One thing you’ll see during a culture shift is when the organization begins to try to live differently, for lack of a better way of saying it at the moment.

You see, it’s all quite easy in the team meetings or on the email threads to say we’re going to do this or that, or be this or that. It’s quite another thing to actually do this or that or actually be this or that.

It’s never easy. And the reason it’s never easy is because doing something different rarely is easy. It’s usually uncomfortable to at least some degree. Even if you’re fully committed to being a thing, the actual being of that thing can cause hesitation, doubt, and even the temptation to rein it in a little.

You’ve got to fight it.

One thing I’ve loved watching here at Mazuma is this very thing happening. We want to put our team members first. We want them to be creative. We want them to do things differently. We want to be open to progressive and different work styles.

That’s all well and good until someone asks to move their desk to the roof and parachute onto it every morning because it inspires their best work.

So it takes some getting used to, both from an organizational perspective and a leadership perspective.

The organization has to move from a prescription mindset, where the powers that be dictated exactly how everything has to be done and exactly how everyone has to act; to a permission mindset, where they have the permission to be themselves, have fun, be positive, find ways to collaborate, be creative (whatever that means for them), learn, and grow together. There aren’t specific ways that every person will do any of those things. That’s why it’s not a prescription. We’re not prescribing anything. We’re describing our values, hiring people who share them, and then trying to make space for them to be the humans they are.

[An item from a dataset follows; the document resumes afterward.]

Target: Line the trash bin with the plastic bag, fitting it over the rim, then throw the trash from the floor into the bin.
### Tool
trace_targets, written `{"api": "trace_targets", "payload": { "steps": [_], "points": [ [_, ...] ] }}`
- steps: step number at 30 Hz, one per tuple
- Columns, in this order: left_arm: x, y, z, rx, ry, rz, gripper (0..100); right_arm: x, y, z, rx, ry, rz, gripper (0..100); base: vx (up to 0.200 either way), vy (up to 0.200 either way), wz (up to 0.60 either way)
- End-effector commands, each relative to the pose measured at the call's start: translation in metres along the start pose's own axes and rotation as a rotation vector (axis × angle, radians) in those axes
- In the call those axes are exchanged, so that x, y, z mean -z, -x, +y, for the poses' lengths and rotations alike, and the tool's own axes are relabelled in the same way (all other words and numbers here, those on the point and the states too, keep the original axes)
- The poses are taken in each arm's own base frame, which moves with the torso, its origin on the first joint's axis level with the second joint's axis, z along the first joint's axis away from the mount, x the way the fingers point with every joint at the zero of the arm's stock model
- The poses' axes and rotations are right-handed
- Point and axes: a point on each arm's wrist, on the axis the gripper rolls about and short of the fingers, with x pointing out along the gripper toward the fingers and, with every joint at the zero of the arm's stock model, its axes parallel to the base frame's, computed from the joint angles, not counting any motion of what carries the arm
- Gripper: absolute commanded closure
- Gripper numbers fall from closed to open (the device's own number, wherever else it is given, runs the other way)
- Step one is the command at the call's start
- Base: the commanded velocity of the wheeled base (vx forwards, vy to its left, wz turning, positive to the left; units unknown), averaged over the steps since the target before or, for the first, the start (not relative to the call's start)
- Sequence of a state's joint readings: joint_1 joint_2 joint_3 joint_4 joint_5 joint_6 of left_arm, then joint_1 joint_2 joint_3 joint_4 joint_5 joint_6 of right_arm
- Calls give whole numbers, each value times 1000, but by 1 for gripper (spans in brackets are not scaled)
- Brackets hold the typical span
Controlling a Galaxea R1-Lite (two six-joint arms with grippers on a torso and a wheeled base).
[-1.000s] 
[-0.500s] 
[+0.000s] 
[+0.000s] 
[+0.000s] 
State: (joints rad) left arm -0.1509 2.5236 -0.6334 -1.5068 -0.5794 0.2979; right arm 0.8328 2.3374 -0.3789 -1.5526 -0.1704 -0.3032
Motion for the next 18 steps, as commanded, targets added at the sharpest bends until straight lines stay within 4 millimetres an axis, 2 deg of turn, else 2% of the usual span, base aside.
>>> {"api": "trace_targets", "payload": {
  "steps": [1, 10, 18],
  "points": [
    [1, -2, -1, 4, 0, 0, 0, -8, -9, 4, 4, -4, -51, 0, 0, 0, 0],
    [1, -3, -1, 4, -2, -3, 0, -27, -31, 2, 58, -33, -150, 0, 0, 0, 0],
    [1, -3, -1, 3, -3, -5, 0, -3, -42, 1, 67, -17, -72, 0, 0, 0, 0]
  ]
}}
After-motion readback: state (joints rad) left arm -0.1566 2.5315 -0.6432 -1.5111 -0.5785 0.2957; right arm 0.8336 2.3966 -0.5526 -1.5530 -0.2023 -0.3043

Leaders within organization have a different challenge in that we have to learn how to roll with some of the changes as they’re occurring. The fact is that some of the changes that these unique humans (or in our case Mazumans) make will be ones we didn’t anticipate and may not have suggested. But at the same time, we want to not only allow, but also encourage flexibility, creativity, and being “out of the box” with how we do stuff.

One example, just from me personally, would be that I love working outside or from different locations. I just can’t seem to sit still in the same spot in the same office and think well for a long time. (Thanks, adult ADD) So I have to switch it up, etc. Now my boss has given us the flexibility to do things like that, assuming of course that we’re getting our stuff done and assuming of course that we’re not just never at the office and so on. But there’s still this twinge every once in a while where I’m like is it really ok that I’m working on this project from a coffee shop? And I have to remind myself that yes, it’s not only ok, it’s probably a good thing. It’s our culture actually being lived out.

Or the other day, when my team set up beach chairs and an umbrella behind our building and made drinks for everyone. I loved it. But there was also this tiny part of me that was thinking maybe I should send an email detailing what sorts of fun and creativity are a good idea and what aren’t just so we’re all on the same page and all that.


No, no, no. They’re doing exactly what they should be doing — finding ways to live the culture we’ve said we want to live at Mazuma. Will it always look the exact way it should? Well of course not — we’re all different humans. Will it make us uncomfortable sometimes? Gosh I hope so or we probably haven’t changed much or challenged the status quo enough.

Sometimes we’ve got to fight our urge to pull back and just let ’em dance.